_Exercise directions_. For the string "camera", work out how many lines of the data contain it and give that number with nothing added.

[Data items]
- Opening Delimiter -
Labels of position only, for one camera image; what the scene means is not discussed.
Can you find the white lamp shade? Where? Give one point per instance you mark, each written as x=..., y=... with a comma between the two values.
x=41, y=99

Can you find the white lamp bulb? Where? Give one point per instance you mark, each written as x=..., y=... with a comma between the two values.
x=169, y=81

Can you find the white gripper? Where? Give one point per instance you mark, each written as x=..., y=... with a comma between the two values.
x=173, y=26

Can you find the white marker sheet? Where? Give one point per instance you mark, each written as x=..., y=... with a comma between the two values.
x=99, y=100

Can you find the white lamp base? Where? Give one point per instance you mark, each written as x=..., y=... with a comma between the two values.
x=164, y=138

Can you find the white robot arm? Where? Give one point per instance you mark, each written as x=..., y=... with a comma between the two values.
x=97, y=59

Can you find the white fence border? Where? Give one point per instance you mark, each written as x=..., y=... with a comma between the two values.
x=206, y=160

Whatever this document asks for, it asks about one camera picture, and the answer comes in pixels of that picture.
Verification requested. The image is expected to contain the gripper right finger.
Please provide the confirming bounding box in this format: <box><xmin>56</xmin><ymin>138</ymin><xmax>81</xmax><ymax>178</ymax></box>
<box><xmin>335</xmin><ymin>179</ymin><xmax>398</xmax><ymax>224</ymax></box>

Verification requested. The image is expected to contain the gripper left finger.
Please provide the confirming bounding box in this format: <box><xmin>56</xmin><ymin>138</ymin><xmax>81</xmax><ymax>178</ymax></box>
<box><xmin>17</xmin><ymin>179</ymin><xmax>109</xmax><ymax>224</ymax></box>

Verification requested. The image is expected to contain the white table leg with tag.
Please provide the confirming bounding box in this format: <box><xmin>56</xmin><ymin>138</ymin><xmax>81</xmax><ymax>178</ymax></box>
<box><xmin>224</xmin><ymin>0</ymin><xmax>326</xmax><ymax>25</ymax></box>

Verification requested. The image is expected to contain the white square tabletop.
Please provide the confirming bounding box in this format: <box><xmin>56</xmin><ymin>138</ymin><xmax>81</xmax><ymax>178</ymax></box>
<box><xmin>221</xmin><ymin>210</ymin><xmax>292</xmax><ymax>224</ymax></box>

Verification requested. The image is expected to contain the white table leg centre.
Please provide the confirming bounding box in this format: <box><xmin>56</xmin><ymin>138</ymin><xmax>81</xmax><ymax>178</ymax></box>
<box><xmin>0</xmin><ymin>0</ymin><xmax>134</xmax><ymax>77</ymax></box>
- Closing Delimiter -
_Task result_. 2